A former head of the British military has urged ministers to ease rules so MDMA therapy can be tested for veterans with PTSD.
Sir Nick Carter, chief of the defence staff until 2021, said existing regulations mean a single gram of medical-grade MDMA costs about £10,000 compared with a street price of about £40, inflating trial costs.
Post-traumatic stress disorder is a mental health condition triggered by experiencing or witnessing traumatic events.
The Sandhurst-trained former general wants Britain to press ahead with further trials after a study showed PTSD symptoms were eliminated in 71 per cent of the 52 cases where MDMA-assisted therapy was tested.
Carter said the initial results suggest MDMA-assisted therapy could be more effective than existing treatments for PTSD, which affects about 9 per cent of military veterans who served at the time of deployments in Iraq and Afghanistan.
Carter said: “What we want is for the government to make the cost of trials much cheaper.
“We’re not asking for MDMA to be declassified, but there should be some sort of reduction in its classification when it comes to medical treatment.
“This could help not just veterans, but others such as police and workers in other emergency services and the NHS as well.”
MDMA, or ecstasy, is a class A drug in the UK and its sale or possession is illegal.
For clinical use it must be imported from abroad and transported in a special convoy to researchers, adding cost.
A charity, Supporting Wounded Veterans, of which Carter is patron, is seeking to raise £2m to fund a further trial of MDMA-assisted therapy conducted by a group at the University of Cambridge.
So far, £700,000 has been raised, according to Gilly Norton, the charity’s chief executive, for tests aiming to include veterans, first responders and war correspondents with PTSD in the UK.
When used recreationally in small doses, MDMA produces feelings of euphoria and acts as an empathogen, increasing wellbeing, empathy and compassion.
These qualities are what mental health researchers hope to harness.
A course of MDMA-assisted therapy typically involves two or three eight-hour sessions with a therapist to explore issues a PTSD sufferer might normally resist.
“Essentially it affects the plasticity of the brain,” Carter said.
“So when the psychiatrist asks questions, the patient is much more responsive. The process needs to be closely supervised; it’s not about creating a trip, but having the right effect.”
One of those hoping to benefit is Martin Wade, 53, a former lawyer with the British army, who developed complex PTSD several years after deployment in Helmand province, Afghanistan with the Royal Marines in 2006–07.

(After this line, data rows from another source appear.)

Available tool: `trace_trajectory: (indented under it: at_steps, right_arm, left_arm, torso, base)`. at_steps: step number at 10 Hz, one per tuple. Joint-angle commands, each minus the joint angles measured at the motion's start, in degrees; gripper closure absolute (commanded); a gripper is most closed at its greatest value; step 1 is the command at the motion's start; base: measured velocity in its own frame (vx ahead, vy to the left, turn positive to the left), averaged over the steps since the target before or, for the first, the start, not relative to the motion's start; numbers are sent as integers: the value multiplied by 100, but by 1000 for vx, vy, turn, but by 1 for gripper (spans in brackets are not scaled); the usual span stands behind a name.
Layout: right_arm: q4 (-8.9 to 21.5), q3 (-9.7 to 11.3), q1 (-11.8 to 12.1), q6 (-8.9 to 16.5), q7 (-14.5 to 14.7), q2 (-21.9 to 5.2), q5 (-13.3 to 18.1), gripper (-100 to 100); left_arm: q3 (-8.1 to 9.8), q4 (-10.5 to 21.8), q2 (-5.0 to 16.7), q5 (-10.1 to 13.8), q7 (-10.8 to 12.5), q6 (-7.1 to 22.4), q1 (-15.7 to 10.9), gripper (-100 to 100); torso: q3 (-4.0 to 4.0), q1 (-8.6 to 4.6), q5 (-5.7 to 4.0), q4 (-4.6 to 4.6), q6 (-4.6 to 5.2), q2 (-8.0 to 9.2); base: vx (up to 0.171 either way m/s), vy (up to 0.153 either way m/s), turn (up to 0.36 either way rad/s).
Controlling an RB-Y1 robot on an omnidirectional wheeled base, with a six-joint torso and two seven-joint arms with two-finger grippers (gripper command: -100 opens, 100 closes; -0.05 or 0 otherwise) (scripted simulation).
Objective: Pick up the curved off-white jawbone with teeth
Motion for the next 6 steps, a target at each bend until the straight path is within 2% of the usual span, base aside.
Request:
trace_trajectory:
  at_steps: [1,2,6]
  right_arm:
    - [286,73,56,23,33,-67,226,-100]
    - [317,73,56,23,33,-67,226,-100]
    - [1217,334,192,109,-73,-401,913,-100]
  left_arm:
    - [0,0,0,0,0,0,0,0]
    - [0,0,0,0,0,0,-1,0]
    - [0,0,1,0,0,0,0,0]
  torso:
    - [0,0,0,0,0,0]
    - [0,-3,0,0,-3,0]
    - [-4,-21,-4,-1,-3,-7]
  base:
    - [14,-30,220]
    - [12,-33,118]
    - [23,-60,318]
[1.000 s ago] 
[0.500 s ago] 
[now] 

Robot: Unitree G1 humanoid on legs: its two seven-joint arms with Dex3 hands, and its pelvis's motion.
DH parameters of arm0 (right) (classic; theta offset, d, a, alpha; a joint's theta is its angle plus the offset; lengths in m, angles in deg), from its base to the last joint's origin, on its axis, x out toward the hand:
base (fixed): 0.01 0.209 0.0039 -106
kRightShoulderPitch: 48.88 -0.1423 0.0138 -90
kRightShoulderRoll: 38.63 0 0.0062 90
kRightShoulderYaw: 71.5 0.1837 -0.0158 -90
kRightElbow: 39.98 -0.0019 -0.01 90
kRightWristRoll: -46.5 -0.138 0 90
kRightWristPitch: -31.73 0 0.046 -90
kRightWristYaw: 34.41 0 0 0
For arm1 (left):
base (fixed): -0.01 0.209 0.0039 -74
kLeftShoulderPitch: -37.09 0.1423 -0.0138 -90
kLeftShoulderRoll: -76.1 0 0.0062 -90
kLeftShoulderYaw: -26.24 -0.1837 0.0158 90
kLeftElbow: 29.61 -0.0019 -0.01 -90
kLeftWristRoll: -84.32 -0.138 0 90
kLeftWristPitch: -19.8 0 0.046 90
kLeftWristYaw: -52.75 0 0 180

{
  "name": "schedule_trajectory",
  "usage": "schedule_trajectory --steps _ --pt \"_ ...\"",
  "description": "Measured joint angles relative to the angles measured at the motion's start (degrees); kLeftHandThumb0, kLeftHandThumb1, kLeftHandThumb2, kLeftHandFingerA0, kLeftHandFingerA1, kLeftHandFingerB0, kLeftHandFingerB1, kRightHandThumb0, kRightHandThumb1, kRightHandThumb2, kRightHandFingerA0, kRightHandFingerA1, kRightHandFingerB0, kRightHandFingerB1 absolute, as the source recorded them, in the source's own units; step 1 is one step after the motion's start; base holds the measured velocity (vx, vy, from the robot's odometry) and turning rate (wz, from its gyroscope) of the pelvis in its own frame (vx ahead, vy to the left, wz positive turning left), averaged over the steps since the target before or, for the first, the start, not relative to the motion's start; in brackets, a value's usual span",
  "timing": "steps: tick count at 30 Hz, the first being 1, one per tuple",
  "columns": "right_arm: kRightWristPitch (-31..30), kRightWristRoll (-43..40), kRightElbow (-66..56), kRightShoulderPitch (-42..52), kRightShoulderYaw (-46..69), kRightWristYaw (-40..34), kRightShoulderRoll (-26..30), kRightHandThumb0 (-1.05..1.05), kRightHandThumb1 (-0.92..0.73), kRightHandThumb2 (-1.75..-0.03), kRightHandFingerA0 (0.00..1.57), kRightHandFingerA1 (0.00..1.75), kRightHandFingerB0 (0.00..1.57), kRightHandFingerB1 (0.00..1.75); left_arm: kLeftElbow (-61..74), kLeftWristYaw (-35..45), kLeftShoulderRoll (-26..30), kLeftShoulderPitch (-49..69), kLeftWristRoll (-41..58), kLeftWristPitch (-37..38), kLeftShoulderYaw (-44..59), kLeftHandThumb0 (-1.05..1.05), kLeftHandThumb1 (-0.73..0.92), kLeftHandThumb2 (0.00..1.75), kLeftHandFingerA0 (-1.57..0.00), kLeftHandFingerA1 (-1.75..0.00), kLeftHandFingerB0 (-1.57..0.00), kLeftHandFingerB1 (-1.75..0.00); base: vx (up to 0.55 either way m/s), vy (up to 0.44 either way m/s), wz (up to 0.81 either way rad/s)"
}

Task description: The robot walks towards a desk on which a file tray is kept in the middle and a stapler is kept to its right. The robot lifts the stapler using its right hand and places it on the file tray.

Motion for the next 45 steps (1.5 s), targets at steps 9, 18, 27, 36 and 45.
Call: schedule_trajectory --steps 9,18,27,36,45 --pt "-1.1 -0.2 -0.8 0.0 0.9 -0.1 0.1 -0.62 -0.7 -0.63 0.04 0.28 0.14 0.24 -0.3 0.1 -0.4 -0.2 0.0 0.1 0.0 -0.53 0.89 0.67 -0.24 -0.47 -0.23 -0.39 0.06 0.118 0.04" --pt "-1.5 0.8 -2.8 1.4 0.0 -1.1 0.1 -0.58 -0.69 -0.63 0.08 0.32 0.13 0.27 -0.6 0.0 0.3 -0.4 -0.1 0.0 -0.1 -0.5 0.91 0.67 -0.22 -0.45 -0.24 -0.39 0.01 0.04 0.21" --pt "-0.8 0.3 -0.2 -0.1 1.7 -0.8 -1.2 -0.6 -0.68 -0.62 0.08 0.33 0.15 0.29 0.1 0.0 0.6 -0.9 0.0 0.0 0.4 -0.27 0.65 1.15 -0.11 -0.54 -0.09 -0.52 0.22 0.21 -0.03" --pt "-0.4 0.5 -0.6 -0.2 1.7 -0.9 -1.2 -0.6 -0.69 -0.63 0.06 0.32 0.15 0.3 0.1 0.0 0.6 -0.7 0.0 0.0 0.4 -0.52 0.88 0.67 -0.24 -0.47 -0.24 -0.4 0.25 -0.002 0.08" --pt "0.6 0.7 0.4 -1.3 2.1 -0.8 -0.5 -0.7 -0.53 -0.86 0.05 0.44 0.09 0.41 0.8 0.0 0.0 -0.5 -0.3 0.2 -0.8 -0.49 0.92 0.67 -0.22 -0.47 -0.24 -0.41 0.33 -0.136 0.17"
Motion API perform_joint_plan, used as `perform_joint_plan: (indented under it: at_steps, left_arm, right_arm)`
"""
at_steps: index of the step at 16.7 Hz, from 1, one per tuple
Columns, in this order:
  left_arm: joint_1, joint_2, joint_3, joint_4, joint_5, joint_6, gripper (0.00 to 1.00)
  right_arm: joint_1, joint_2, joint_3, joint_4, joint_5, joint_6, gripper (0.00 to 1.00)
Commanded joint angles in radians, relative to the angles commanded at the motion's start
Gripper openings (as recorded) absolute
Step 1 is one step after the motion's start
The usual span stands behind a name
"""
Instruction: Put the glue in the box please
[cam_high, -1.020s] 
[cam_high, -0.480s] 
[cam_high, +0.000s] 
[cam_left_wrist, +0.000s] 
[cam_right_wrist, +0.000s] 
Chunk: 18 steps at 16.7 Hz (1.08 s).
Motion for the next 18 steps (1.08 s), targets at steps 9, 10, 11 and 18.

One of Wade’s responsibilities included deciding whether a proposed operation was in line with UK and international law, as the only lawyer on the deployment.
Wade also conducted initial inquiries into incidents in which civilians were killed, to determine if a murder investigation by military police was required.
In one case he had to decide if a war crime had been committed after a soldier fired a warning shot into the ground in front of a car driving towards a military convoy.
The bullet ricocheted up, went through the engine bay and killed the driver, a woman holding her three-year-old child, Wade said.
“One round, three dead civilians, no bombs onboard, and you’ve got this young 18- or 19-year-old and the rest of the convoy really quite traumatised by it.
“I’m flying out to deal with this, and all of a sudden … I can feel my body now. Where do you start?”
He concluded it was “a terrible, terrible mistake.”
In the years that followed Wade struggled with drink and his mental health, before being diagnosed with PTSD and being abruptly discharged from the military.
Further psychiatric treatment followed and gradually Wade’s condition improved, helped partly by becoming an artist.
Wade said he wants to try MDMA-assisted therapy because he believes the trials “really offer some hope to veterans.”
He said it was his understanding that “it gives you a sense of self-love when you’re talking about difficult and ingrained experiences that have become part of a chronic condition.”
Despite many years of conventional therapies “and all my ardent and best efforts to sort of melt the symptoms away,” Wade said he had never been able to eliminate “hyper-vigilance, hyper-arousal and flashbacks and nightmares.”
Wade called for more help for those struggling with PTSD.
“What really irritates me is that when you are in somewhere like Afghanistan, you realise how far missiles are being used at £80,000 per warhead.
“And you think, just if the government would give each veteran that’s really struggling £80,000 worth of therapy.”